Dataset excerpts:
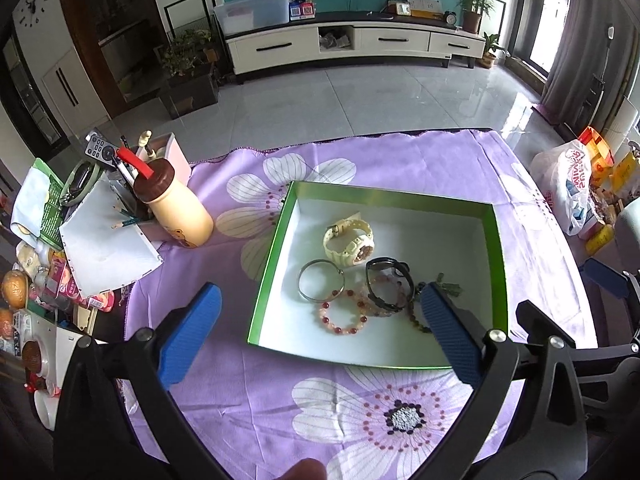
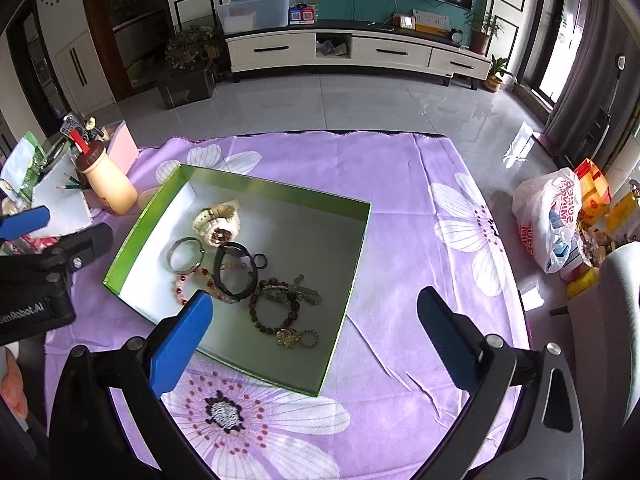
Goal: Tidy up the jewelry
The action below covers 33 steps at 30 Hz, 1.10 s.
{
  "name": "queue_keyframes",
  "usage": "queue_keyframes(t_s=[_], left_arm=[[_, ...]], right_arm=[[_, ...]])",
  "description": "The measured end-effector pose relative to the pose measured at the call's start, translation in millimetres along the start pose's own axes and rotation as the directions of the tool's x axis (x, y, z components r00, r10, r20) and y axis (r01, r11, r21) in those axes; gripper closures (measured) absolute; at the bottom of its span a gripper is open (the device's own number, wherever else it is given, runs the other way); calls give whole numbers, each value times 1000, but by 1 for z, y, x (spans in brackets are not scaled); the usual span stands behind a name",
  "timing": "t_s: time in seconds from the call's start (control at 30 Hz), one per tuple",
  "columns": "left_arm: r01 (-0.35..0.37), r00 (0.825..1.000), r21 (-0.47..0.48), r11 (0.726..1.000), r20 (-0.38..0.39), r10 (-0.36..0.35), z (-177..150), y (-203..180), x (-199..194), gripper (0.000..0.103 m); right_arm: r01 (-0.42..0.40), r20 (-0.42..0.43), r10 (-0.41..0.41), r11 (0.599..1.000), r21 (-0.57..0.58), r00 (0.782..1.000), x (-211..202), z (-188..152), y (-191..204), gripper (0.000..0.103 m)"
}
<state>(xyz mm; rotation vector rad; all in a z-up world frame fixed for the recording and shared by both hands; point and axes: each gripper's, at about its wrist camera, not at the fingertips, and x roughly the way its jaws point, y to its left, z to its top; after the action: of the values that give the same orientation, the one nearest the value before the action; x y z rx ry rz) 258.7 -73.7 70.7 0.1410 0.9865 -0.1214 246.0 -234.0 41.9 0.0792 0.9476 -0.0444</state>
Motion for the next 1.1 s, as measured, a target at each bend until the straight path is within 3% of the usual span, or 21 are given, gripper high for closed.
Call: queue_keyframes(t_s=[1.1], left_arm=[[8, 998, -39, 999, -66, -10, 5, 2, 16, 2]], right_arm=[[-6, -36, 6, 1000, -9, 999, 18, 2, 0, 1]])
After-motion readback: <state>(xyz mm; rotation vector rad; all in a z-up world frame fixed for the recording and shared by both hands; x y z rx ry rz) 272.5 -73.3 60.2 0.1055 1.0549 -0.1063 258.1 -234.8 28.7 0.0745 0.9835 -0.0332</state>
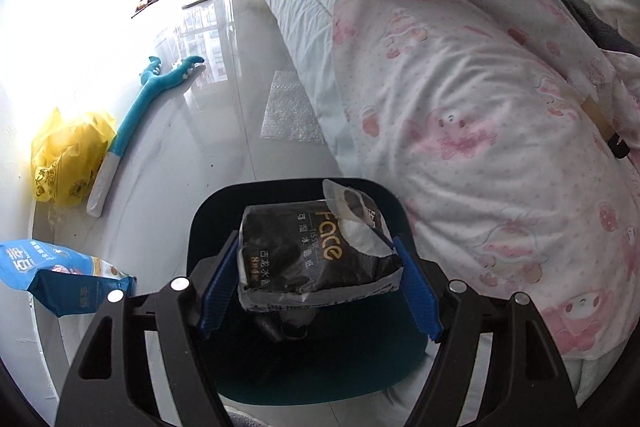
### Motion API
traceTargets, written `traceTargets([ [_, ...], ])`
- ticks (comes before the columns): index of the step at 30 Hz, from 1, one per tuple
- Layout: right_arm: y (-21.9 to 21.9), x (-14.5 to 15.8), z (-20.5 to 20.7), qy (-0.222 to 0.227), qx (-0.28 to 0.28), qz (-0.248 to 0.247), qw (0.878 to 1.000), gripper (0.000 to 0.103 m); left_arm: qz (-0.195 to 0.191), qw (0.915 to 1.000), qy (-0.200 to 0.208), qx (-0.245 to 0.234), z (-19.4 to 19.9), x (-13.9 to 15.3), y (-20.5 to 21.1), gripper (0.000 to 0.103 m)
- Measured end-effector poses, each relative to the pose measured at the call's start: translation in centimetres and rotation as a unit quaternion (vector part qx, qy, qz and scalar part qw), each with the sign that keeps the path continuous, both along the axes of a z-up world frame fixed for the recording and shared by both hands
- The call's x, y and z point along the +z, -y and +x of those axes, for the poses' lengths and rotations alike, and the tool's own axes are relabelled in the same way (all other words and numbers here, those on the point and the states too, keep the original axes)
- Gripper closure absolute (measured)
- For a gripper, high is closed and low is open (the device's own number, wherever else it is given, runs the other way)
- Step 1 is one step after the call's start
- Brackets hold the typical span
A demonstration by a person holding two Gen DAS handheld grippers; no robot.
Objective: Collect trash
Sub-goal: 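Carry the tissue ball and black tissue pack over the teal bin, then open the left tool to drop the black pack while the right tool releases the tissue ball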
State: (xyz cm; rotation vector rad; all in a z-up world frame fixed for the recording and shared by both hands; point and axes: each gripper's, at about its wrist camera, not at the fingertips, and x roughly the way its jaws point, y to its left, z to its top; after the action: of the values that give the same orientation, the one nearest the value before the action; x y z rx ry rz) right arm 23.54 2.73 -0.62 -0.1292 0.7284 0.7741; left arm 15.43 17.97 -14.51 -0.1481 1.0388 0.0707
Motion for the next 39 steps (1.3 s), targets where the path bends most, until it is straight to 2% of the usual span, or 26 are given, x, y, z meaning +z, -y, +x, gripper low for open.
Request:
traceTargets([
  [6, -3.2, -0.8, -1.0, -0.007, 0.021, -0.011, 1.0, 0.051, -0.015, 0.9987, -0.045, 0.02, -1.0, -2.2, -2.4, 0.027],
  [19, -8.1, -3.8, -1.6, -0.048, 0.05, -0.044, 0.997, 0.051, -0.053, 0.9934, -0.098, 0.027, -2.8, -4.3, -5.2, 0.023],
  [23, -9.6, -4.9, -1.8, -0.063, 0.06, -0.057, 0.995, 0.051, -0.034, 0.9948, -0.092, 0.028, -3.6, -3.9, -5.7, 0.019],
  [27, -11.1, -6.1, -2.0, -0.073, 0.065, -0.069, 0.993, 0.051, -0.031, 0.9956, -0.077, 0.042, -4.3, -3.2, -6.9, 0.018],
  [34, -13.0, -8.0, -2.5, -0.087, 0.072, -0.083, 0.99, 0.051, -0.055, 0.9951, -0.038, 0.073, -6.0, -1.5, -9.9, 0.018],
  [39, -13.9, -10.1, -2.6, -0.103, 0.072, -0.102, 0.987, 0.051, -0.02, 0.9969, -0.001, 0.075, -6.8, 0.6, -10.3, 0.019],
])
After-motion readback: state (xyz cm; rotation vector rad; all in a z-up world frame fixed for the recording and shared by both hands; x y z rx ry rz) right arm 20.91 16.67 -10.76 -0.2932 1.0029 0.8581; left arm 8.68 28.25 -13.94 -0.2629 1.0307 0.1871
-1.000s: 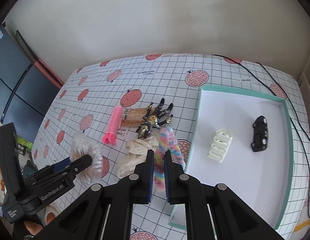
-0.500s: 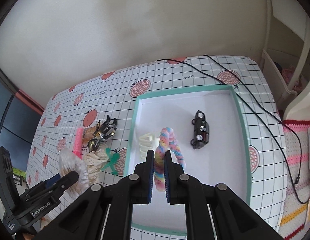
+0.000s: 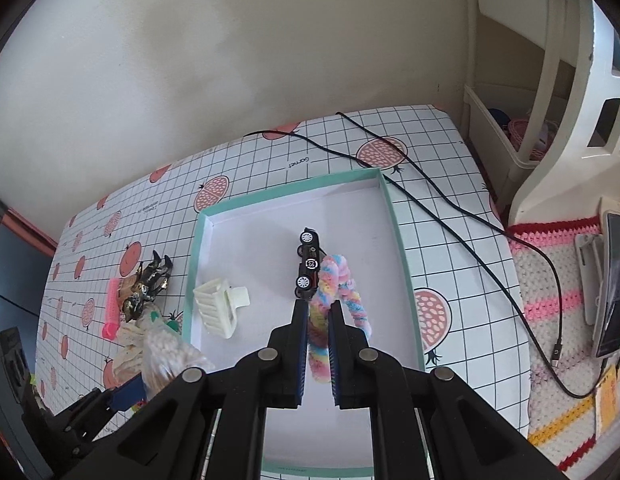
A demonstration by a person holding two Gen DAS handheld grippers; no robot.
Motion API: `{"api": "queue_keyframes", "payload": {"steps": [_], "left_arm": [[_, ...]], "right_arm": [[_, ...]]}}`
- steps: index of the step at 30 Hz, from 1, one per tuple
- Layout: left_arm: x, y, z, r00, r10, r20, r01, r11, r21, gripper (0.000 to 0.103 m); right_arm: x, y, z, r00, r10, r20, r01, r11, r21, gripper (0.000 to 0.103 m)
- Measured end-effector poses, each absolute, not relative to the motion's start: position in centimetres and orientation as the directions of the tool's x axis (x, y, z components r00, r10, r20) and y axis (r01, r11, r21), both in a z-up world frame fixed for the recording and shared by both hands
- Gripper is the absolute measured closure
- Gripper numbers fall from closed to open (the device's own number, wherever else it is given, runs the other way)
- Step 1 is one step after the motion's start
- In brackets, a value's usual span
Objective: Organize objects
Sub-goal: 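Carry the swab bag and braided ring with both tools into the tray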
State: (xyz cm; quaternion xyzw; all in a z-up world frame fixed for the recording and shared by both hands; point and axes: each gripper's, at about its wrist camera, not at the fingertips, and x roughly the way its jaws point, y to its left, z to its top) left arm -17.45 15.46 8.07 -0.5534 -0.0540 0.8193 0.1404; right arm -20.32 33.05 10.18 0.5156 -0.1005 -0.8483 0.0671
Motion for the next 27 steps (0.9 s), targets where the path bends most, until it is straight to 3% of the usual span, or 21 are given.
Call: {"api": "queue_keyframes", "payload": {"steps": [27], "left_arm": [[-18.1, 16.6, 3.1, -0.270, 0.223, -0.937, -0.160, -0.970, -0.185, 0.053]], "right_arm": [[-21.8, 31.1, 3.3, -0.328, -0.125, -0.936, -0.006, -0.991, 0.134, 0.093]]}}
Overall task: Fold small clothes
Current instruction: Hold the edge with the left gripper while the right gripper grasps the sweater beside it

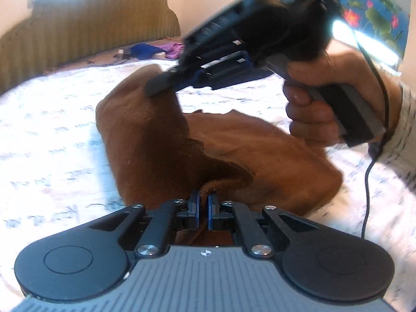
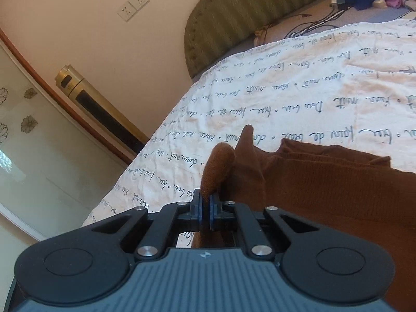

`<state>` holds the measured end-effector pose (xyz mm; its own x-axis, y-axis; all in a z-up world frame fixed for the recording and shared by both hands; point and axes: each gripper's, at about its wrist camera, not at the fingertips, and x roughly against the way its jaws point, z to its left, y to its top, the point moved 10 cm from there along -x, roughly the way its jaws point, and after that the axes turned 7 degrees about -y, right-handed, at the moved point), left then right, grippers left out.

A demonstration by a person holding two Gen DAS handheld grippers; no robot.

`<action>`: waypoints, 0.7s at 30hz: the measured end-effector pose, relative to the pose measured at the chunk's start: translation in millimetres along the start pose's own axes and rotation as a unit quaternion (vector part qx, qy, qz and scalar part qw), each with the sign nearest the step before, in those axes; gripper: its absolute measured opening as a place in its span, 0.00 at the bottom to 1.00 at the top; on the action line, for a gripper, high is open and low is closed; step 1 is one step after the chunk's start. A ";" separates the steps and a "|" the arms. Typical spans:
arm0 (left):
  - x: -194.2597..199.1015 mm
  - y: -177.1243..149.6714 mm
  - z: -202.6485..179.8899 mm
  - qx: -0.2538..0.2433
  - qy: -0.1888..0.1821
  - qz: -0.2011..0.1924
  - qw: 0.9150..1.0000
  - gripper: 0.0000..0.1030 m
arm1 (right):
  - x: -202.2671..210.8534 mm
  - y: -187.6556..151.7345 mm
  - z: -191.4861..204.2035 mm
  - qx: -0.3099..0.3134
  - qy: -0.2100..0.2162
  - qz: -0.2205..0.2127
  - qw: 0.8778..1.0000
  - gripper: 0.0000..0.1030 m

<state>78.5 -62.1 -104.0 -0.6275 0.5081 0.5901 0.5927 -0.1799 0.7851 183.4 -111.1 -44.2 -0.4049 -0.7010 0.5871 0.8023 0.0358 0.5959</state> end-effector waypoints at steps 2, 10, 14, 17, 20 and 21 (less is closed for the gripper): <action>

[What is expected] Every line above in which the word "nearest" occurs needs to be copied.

[Exercise solution]
<state>(xyz mm; rotation vector rad; all in a z-up world frame fixed for the recording and shared by both hands; point and axes: each gripper's, at about its wrist camera, not at the fingertips, and x roughly the way its jaws point, y to its left, z to its top; after the action: of the values that give the same orientation, the one nearest the value before the action; x y z rx ry rz) 258.7 -73.7 70.7 0.1410 0.9865 -0.1214 246.0 -234.0 41.9 0.0792 0.9476 -0.0444</state>
State: (xyz cm; rotation vector rad; all in a z-up world frame fixed for the recording and shared by both hands; point and axes: each gripper's, at about its wrist camera, not at the fingertips, and x roughly the way its jaws point, y to its left, z to its top; after the action: of the values that give the same orientation, the one nearest the value before the action; x y z rx ry rz) right arm 23.54 2.73 -0.62 -0.1292 0.7284 0.7741; left arm 15.43 17.97 -14.51 -0.1481 1.0388 0.0707
`<action>`: waypoints, 0.7s at 30hz: the measured end-effector pose, relative to the pose measured at the chunk's start: translation in millimetres along the start pose's own axes and rotation as a unit quaternion (vector part qx, qy, qz and scalar part qw), each with the sign nearest the step before, in those axes; gripper: its absolute measured opening as a place in its span, 0.00 at the bottom to 1.00 at the top; on the action line, for a gripper, high is open and low is closed; step 1 is one step after the chunk's start. A ";" separates the steps and a "|" the arms. Typical spans:

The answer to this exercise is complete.